The names FAA and Allegiant have been found juxtaposed in many, many headlines over the last year. The precipitant for these articles have been allegations of FAR violations. The relations between the regulator and the regulated were not positive.
This sort of confrontational approach to safety was called ENFORCEMENT. The premise was that the threat of civil penalties would encourage the certificate holder to meet or exceed the regulations. Press releases seem to relish proposed fines of six or seven figures.
ICAO and the FAA have been primary advocates for an advanced discipline called SMS. That approach seeks to prevent future incidents by joint examination of data, simultaneous search for root causes and collaboration. The results have been exemplary.

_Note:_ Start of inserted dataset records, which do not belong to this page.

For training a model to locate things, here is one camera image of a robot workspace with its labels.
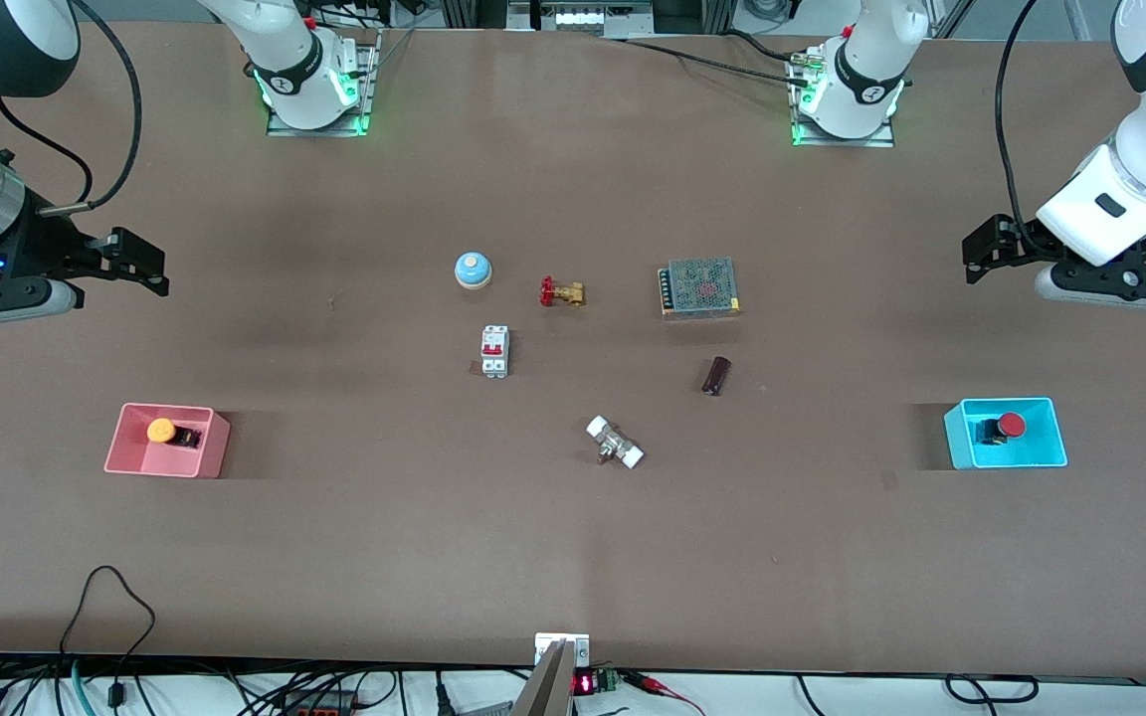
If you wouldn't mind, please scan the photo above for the yellow push button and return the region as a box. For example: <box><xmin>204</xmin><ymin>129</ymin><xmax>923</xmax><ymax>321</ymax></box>
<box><xmin>146</xmin><ymin>418</ymin><xmax>204</xmax><ymax>450</ymax></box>

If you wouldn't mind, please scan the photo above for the red push button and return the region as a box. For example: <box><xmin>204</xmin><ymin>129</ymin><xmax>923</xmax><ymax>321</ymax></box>
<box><xmin>976</xmin><ymin>412</ymin><xmax>1028</xmax><ymax>446</ymax></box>

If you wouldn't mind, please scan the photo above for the pink plastic bin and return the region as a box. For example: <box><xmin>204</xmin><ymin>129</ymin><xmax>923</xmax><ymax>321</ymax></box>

In June, 2015 two major policy announcements were released and their collective goal was to change from ENFORCEMENT to COOPERATION/ COLLABORATION. There was some industry skepticism whether this culture change would be accepted by the field. A very smart organizational design change limited the field’s capability to obstruct the new philosophy. The early record of civil penalties proposed after the change created some doubt that the rank and file were retreating from an emphasis on sanctions.
A real test case was an incident in which Allegiant pilots had to declare an emergency due to low fuel. This was marked as a classic case for the ticket-writing-traffic-cop to emerge, a real test case for the transition from enforcement to compliance. The result? Millions of penalties, revocation/suspension of certificates/licenses/privileges? Here is what the FAA said and what Allegiant did:
“A spokesman for the Federal Aviation Administration said Thursday that the agency closed its investigation in October with a ‘letter of correction,’ which is not as serious as an enforcement action, and a follow-up letter this month.
An Allegiant spokeswoman said the airline has added new procedures and training.”
A letter of correction is the epitome of the root cause and remedial solution. A BIG WIN FOR THE ADMINISTROR’s new approach.